> [Prompt]:
Using the listing below, extract each line that has the word "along" in it.

> [Data shown]:

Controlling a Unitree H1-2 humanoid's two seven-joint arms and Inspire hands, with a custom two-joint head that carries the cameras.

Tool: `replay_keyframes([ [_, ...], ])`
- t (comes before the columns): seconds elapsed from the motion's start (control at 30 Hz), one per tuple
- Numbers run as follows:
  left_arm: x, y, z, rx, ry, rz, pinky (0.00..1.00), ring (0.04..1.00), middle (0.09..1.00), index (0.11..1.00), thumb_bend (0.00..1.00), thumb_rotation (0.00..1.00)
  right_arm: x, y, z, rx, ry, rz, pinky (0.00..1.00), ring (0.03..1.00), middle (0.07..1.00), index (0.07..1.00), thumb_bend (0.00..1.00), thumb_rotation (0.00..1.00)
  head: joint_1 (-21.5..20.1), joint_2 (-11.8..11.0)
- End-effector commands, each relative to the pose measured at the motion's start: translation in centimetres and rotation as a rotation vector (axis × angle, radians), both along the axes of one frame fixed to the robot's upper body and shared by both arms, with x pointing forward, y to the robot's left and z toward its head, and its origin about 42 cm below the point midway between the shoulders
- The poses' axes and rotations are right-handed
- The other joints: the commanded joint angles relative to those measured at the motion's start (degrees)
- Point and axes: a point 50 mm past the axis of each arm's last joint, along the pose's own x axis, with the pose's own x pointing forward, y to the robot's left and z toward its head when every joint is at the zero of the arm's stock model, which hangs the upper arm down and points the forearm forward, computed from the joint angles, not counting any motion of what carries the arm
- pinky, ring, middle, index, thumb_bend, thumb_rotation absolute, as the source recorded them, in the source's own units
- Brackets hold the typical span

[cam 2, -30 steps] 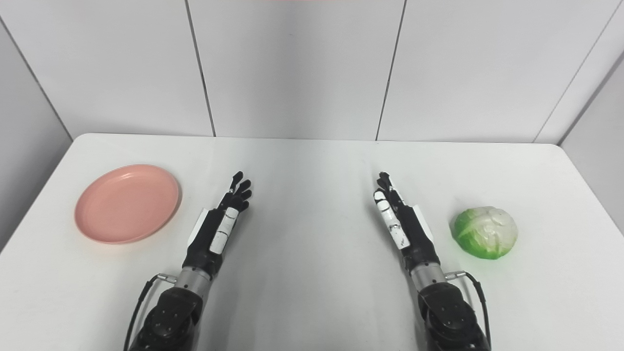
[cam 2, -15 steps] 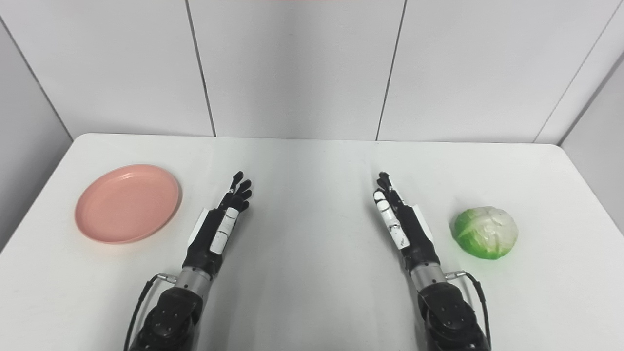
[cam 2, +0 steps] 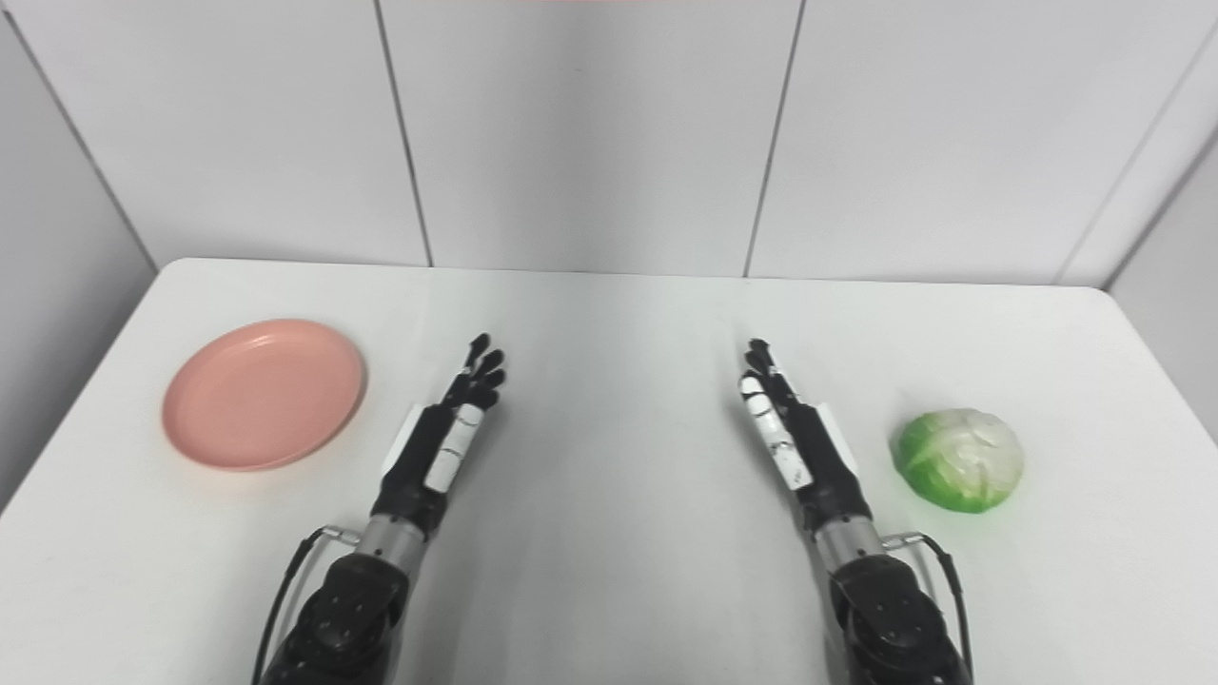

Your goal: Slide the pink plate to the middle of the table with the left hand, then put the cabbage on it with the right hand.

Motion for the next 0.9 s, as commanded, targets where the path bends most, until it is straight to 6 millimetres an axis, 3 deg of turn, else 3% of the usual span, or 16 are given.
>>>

> [Result of the task]:
- End-effector commands, each relative to the pose measured at the motion's start: translation in centimetres and rotation as a rotation vector (axis × angle, radians), both along the axes of one frame fixed to the robot's upper body and shared by both arms, with x pointing forward, y to the robot's left and z toward its head, and its origin about 42 cm below the point midway between the shoulders
- Point and axes: a point 50 mm past the axis of each arm's last joint, along the pose's own x axis, with the pose's own x pointing forward, y to the robot's left and z toward its head when every joint is at the zero of the arm's stock model, which hangs the upper arm down and points the forearm forward, computed from the joint angles, not counting any motion of what carries the arm

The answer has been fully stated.